Stem cells (adult or embryonic) are currently the most promising candidates for
islet cell replacement therapies.
Cell therapy is based on transplantation of live cells into an organism in
order to repair a tissue or restore lost or defective functions. Recent studies have
shown that mesenchymal stem cells (MSCs) support hematopoiesis and
immune response regulation and they represent an optimum tool in cell therapy
because of their easy in vitro isolation and expansion and their high capacity to
accumulate in sites of tissue damage, inflammation, and neoplasia. Induced
pluripotent stem cells (iPSCs) from somatic cells are revolutionizing the field of
stem cells. They have a potential value for discovery of new drugs and
establishment of cell therapy protocols because they show pluripotentiality to
differentiate into cells of all three germ layers. The Ipsc technology offers the
possibility of developing patient-specific cell therapy protocols because use of
genetically identical cells may prevent immune rejection, and unlike embryonic
stem cells, iPSCs do not raise a bioethical debate, and are therefore a
“consensus” alternative that does not require use of human oocytes or embryos.
Stem cell research is in its early stages of development, and the market
related to cell therapy is therefore highly immature, but the results achieved to
date raise great expectations.

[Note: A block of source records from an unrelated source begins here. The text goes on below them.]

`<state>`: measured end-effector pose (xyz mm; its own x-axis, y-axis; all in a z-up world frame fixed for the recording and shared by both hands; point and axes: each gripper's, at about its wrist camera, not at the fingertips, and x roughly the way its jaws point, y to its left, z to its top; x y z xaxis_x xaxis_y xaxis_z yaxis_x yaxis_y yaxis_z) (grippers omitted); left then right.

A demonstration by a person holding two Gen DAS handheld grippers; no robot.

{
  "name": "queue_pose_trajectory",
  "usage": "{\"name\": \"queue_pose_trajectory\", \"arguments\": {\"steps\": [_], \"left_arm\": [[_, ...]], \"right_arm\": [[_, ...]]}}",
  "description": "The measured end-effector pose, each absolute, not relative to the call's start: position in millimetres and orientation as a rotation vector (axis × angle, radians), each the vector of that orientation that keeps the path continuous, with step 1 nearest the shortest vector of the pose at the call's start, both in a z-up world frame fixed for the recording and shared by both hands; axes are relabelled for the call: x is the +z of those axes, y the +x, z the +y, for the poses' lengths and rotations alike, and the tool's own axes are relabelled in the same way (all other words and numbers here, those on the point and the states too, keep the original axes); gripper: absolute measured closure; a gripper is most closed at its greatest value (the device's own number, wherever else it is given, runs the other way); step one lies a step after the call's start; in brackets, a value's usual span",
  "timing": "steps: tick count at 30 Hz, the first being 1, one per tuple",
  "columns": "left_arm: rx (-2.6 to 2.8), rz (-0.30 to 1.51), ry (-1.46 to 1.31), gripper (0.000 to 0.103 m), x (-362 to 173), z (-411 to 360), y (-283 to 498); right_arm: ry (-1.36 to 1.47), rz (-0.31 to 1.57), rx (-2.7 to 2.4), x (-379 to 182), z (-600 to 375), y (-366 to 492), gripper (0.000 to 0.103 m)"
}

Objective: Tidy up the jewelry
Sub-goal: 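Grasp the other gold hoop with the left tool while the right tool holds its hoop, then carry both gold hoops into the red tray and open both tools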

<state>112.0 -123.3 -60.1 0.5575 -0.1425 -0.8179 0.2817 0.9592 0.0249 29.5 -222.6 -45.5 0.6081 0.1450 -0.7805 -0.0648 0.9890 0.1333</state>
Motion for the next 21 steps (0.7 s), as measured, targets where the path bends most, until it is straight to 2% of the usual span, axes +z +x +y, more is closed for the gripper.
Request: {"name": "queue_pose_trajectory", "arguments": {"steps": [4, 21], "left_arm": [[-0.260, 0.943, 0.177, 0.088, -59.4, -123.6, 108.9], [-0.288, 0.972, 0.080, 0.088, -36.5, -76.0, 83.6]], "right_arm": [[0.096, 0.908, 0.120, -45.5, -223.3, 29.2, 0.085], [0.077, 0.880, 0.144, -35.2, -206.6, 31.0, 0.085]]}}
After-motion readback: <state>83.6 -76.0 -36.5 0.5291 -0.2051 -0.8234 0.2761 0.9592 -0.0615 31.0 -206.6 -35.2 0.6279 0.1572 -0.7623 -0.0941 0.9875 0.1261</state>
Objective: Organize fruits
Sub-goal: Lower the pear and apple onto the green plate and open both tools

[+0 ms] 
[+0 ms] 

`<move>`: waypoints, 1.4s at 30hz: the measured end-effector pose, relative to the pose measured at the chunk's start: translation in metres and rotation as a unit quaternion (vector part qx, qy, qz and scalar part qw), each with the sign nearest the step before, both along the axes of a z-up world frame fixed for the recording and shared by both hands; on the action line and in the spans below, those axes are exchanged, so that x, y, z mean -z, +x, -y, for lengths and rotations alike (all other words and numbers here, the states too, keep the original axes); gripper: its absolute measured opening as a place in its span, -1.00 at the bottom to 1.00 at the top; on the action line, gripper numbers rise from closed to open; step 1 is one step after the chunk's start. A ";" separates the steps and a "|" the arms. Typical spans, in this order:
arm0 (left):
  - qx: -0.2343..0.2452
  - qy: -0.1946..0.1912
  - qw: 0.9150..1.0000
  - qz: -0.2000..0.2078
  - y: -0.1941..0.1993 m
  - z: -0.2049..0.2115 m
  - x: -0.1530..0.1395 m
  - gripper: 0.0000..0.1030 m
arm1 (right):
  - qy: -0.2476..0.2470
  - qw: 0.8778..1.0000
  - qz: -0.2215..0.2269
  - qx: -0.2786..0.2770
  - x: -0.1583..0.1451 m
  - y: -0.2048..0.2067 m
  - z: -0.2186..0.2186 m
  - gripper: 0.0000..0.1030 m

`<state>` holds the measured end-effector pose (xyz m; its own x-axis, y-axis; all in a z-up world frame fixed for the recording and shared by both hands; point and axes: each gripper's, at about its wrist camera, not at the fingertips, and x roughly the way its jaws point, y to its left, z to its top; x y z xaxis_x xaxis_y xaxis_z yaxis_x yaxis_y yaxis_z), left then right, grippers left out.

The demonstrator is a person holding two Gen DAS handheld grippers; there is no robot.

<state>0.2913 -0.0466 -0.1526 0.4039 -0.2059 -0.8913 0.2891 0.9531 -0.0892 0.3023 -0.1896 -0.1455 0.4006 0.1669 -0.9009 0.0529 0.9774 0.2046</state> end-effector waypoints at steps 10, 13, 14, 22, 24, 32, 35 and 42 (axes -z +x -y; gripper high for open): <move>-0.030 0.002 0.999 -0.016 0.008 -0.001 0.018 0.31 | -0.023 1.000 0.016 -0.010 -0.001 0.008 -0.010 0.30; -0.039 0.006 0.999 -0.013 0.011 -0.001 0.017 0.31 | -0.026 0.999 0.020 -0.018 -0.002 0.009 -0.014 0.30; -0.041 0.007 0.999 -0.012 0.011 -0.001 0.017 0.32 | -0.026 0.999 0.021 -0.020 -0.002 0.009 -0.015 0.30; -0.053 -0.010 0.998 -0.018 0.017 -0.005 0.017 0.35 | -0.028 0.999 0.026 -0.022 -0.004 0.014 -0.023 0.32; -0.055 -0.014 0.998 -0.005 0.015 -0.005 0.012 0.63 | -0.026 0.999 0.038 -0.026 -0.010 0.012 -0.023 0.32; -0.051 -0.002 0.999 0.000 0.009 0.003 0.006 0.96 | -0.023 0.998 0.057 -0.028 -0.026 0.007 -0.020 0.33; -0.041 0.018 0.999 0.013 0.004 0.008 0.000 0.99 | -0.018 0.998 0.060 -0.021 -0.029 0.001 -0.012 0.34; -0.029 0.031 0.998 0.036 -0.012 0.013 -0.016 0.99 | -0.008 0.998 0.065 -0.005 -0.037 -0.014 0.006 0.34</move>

Today, many pharmaceutical companies,
including the big ones, are reluctant to enter this market because of the great
investment required and because very hard competition is expected in the
pharmaceutical market. The general objectives in this area in the next few
years, are related to identification of therapeutic targets and potential
therapeutic tests. Within these general objectives, other specific objectives will
be related to studies of cell differentiation and cellular physiological
mechanisms that will enhance understanding, prevention, and treatment of
some congenital or acquired defects.